Every line from the first in the listing below to the line containing "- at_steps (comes" is to be repeated exactly, and no line past it.
*** Available data
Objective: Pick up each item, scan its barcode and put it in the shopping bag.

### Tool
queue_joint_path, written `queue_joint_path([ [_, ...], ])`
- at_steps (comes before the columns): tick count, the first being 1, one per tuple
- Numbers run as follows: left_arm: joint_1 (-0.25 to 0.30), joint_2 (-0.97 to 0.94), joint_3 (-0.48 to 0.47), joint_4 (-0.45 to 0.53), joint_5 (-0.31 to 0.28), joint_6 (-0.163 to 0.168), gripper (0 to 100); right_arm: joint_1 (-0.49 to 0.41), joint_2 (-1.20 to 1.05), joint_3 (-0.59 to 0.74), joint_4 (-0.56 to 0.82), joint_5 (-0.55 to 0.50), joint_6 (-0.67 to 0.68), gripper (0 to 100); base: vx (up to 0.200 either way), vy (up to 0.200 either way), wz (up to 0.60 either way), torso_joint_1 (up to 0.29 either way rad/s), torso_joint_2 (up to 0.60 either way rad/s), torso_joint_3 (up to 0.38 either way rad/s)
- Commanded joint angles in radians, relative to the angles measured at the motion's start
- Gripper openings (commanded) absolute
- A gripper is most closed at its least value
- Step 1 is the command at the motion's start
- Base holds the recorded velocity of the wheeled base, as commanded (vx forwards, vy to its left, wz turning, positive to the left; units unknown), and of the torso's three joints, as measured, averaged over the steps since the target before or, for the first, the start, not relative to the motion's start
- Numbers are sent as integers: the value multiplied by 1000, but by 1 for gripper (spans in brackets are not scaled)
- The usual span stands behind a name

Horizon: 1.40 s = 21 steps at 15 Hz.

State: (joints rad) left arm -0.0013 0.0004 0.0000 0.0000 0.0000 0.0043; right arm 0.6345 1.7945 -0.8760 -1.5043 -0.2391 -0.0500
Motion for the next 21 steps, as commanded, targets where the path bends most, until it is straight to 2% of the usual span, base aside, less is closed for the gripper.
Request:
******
• [Written reply]:
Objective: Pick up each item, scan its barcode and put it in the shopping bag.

### Tool
queue_joint_path, written `queue_joint_path([ [_, ...], ])`
- at_steps (comes before the columns): tick count, the first being 1, one per tuple

The exercise was answered in full.